Erik Scherder: 'Als het aan mij lag, zou ik zeggen: we gooien alle laptops eruit'
In dit artikel:
Neuropsycholoog Erik Scherder onderzoekt in zijn boek Liever moe dan lui (14 oktober 2025) hoe de opkomst van AI — sinds de lancering van ChatGPT eind 2022 — het menselijk brein kan veranderen. Zijn centrale stelling: de menselijke neiging tot de “law of the least effort” (zoveel mogelijk gemak nastreven) zit in ons DNA en wordt versterkt door AI, waardoor mensen minder zelf hoeven te doen; dat fenomeen noemt hij ‘underuse’ en kan schadelijk zijn voor cognitieve vaardigheden.
Scherder koppelt bestaande bevindingen over veel schermtijd aan biologische veranderingen: langer achter een scherm hangen gaat samen met verslechtering van witte stof en verbindingskwaliteit in de hersenen.
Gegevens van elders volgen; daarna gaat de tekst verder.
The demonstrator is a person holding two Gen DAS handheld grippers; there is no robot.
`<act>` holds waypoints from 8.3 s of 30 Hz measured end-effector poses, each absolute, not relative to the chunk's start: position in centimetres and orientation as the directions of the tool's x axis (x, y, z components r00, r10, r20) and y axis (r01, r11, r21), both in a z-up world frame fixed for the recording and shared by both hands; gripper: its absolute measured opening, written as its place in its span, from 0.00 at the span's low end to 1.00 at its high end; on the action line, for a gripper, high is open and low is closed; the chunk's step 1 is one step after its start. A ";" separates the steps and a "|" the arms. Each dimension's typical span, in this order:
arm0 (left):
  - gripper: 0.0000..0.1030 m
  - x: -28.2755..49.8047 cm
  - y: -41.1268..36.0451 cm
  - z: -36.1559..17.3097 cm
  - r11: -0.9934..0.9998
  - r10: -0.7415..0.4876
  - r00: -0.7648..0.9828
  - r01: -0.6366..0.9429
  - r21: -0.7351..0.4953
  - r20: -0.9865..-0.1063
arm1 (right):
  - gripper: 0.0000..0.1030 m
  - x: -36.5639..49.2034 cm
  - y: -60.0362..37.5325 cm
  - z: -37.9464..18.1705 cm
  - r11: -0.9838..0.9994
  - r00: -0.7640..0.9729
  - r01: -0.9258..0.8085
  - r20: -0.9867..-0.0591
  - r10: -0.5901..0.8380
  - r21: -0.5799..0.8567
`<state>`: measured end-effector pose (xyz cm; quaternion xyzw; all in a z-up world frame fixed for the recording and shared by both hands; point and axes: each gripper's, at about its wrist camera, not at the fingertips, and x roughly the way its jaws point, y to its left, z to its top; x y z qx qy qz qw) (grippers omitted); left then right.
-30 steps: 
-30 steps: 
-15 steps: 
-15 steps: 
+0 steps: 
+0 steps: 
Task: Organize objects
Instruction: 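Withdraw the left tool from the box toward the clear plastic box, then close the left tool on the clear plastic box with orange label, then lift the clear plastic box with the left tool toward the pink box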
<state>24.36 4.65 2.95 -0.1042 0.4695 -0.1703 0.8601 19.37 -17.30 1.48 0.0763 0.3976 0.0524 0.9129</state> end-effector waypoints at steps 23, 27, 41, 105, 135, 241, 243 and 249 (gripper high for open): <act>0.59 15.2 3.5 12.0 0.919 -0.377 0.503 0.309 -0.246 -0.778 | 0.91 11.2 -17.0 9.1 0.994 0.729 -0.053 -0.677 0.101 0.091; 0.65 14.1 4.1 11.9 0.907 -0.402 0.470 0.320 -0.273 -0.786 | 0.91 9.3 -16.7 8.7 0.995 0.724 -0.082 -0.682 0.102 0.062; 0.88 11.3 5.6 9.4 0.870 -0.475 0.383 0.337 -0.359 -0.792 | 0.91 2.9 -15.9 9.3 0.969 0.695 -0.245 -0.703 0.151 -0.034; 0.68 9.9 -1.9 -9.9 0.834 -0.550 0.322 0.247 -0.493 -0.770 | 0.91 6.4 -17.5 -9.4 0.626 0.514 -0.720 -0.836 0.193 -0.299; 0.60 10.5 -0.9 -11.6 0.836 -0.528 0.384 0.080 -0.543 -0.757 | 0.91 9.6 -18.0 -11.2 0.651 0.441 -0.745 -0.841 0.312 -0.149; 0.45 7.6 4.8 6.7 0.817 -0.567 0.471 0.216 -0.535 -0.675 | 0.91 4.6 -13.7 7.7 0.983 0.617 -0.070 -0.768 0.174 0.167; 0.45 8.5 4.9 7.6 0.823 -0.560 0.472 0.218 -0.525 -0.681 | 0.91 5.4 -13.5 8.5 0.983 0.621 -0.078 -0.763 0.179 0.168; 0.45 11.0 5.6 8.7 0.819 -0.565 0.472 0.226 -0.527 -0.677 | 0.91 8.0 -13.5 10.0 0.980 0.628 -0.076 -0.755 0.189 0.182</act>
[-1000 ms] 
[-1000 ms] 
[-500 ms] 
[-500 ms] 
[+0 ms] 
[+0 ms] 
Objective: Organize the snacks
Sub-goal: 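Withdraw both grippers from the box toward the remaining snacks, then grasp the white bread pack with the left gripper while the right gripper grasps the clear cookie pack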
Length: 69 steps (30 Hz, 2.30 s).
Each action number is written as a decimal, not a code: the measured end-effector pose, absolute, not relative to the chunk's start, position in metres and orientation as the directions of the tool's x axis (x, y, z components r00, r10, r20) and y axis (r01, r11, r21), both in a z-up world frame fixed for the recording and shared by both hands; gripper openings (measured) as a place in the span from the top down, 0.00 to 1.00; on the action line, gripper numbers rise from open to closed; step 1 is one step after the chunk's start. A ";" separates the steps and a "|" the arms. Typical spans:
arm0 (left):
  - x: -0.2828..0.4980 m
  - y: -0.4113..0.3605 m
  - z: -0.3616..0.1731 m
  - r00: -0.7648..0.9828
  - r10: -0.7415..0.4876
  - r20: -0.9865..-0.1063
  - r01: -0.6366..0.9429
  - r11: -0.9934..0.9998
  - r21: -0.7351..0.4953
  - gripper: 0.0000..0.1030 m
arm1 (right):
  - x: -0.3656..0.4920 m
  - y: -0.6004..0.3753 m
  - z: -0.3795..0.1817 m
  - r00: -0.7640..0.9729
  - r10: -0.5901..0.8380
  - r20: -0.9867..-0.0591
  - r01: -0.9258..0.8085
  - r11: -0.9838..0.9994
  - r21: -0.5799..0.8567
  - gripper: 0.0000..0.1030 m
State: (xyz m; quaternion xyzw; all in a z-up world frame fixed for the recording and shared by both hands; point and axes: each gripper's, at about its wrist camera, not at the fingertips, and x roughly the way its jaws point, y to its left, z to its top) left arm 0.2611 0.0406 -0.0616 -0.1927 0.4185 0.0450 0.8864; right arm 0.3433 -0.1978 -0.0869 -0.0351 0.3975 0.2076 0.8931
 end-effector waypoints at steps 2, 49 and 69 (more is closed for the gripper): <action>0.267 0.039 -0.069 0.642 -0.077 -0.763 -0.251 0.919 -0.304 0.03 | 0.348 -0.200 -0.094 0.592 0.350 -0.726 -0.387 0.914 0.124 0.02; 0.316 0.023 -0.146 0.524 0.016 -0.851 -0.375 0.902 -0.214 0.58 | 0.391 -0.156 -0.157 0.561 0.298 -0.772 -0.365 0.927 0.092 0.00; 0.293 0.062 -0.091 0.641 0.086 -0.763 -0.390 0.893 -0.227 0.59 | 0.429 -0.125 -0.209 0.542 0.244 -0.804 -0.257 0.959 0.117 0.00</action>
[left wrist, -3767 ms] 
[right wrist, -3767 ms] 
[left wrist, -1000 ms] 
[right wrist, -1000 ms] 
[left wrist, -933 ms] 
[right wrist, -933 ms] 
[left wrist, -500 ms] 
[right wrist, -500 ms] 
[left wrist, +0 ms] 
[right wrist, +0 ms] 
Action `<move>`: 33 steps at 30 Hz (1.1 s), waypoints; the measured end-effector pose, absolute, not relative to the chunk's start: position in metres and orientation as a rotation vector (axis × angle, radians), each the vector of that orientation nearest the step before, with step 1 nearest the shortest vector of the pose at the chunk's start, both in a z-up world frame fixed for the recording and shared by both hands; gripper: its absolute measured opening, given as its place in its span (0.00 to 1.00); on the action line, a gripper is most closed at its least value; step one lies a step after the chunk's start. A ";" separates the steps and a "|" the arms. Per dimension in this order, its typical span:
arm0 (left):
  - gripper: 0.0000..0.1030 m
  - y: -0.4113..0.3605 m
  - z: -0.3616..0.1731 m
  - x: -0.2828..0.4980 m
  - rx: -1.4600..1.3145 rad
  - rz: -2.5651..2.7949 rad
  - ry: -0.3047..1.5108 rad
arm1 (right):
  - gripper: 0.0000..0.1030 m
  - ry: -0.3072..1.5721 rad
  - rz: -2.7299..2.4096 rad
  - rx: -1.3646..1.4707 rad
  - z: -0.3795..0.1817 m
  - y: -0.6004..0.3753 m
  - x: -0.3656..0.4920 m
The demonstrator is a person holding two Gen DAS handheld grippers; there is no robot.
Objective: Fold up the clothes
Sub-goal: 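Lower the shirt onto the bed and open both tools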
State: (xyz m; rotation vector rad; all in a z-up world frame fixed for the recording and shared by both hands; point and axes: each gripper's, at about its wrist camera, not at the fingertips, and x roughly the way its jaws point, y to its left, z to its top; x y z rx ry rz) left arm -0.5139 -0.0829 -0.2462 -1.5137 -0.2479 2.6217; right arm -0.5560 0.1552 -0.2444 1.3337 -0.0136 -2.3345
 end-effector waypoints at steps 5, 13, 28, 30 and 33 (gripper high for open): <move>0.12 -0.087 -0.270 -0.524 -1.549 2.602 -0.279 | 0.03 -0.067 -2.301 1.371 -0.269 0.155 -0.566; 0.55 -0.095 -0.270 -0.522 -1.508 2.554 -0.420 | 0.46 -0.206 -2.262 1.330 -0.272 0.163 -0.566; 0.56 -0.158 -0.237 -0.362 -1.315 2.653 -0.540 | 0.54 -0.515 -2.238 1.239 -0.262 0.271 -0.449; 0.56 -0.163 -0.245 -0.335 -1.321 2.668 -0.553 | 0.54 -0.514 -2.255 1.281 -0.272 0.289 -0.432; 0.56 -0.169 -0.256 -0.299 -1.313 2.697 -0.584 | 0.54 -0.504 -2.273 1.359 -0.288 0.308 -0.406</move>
Vooral kinderen die vier tot zes uur per dag digitaal bezig zijn lopen risico op achteruitgang van functies als probleemoplossend vermogen, kritisch en creatief denken, en mentale flexibiliteit. AI werkt prettig en efficiënt, maar door te veel vertrouwen op chatbots en automatische oplossingen nemen die vaardigheden af omdat mensen taken niet meer actief oefenen.
Tegelijk ziet Scherder toepassingen waarin AI duidelijk waarde toevoegt: logistiek, medische diagnostiek en vooral radiologie, waar AI de nauwkeurigheid kan verbeteren. Maar hij waarschuwt dat diezelfde hulpmiddelen tot deskilling kunnen leiden: radiologen die te sterk leunen op algoritmes verliezen mogelijk diagnostische scherpte. Die dubbelheid — grote voordelen, maar ook risico’s voor behoud van competenties — vormt een rode draad in zijn betoog.
Praktische aanbevelingen uit het boek liggen in twee richtingen. Ten eerste: stimuleer fysieke inspanning omdat beweging hersennetwerken activeert die ook voor cognitieve taken belangrijk zijn; beweging houdt die netwerken vitaal en voorkomt te passieve levensstijlen. Ten tweede: voorkom underuse door mensen — en vooral studenten — aan te moedigen zelf te denken en werken, bijvoorbeeld door toetsing en begeleiding die kritisch denken afdwingt. Scherder zegt liever weer colleges met pen en papier te zien dan constant laptops, en is kritisch over experimenten waarin studenten scripties grotendeels door AI laten opstellen.
Persoonlijk gebruikt hij zelf nauwelijks AI voor zijn werk: hij zoekt met Google Scholar maar leest en noteert artikelen zelf en laat interviews en analyses niet over aan chatbots. Zijn intentie met het boek is primair waarschuwen en informeren — niet verbieden, maar pleiten voor mate en actief gebruik van onze eigen cognitieve capaciteiten. Scherder schreef bewust in een toegankelijke, collegeachtige stijl om ingewikkelde materie stap voor stap begrijpelijk te maken.
Kleine observaties uit het interview vullen het plaatje aan: hij noemt snelheid als moderne drijfveer (wachten kost energie), is geen fan van thuiswerken vanwege vervagende grenzen en veel laptopzitten, en deelt enkele persoonlijke voorkeuren (leesplezier: Jack Reacher; schrijfwensen: Bodensee of Oxford). De kernboodschap blijft helder: benut AI waar het helpt, maar bewaak en train je eigen denk- en beweegcapaciteit om underuse en afnemende intellectuele vaardigheden te voorkomen.